BEGIN

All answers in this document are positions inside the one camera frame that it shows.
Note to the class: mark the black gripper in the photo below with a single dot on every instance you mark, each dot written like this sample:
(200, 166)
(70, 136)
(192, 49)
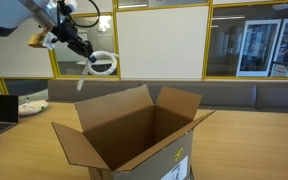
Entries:
(65, 32)

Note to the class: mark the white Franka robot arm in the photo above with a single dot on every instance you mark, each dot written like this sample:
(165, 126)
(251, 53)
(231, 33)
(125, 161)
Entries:
(7, 13)

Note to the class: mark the brown cardboard shipping box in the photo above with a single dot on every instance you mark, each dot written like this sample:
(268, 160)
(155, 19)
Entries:
(124, 136)

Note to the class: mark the white plastic device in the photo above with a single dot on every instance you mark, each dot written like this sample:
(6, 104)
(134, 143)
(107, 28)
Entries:
(32, 107)

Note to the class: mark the black laptop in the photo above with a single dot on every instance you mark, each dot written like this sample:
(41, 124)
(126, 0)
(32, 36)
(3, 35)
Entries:
(0, 108)

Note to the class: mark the grey upholstered bench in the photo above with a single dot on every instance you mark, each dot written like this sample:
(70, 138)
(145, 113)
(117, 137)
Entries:
(250, 95)

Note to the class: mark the white framed glass panel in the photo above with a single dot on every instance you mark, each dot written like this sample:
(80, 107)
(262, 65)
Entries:
(257, 46)
(284, 26)

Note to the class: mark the yellow window frame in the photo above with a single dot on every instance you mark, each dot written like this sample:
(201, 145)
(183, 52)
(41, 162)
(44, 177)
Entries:
(207, 40)

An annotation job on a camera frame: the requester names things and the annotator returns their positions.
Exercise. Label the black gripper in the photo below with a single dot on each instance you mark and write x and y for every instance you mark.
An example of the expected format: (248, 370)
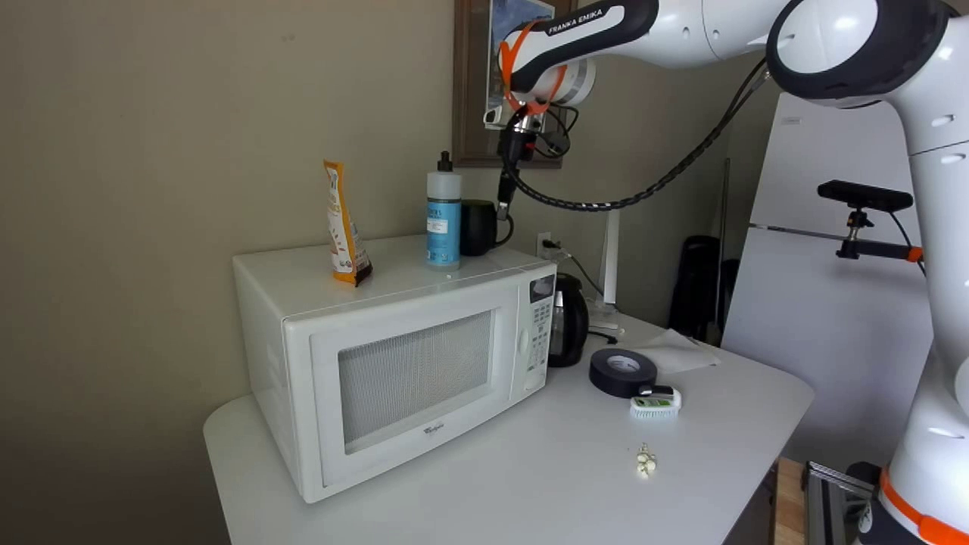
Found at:
(516, 130)

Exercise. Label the black mug green inside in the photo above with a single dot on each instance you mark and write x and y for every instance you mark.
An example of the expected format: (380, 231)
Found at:
(475, 227)

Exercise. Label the blue white squeeze bottle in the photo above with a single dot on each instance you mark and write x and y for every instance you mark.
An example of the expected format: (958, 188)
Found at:
(444, 227)

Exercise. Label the wooden framed picture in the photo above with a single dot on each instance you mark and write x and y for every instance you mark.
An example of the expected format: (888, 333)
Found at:
(471, 109)

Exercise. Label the white lamp bar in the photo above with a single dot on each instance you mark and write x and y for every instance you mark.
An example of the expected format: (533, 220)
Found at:
(612, 260)

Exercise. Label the black glass electric kettle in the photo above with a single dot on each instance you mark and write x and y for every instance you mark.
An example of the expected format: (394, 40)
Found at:
(566, 321)

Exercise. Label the orange snack packet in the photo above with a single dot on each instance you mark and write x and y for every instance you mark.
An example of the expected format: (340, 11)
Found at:
(342, 236)

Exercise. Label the tall black object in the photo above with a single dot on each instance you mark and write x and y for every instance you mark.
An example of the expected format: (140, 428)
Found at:
(696, 287)

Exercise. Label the white microwave oven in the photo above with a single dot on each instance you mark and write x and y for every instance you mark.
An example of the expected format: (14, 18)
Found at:
(402, 372)

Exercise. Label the black tape roll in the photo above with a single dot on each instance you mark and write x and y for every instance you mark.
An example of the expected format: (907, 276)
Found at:
(620, 376)

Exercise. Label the small white black device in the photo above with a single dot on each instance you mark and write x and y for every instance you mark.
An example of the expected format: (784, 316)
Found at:
(654, 402)

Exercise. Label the small green-white object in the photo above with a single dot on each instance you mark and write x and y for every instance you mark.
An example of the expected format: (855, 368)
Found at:
(646, 463)

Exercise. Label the white board panel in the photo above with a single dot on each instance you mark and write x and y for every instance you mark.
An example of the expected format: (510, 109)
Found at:
(828, 333)

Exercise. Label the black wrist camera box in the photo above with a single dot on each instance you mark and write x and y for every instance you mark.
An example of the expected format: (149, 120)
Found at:
(550, 130)

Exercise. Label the black camera on stand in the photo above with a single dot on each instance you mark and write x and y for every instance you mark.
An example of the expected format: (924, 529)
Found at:
(863, 196)

END

→ Your assignment: Within the entries above, work out the number of lines that include the string "inside" and give only that.

→ Solution: 2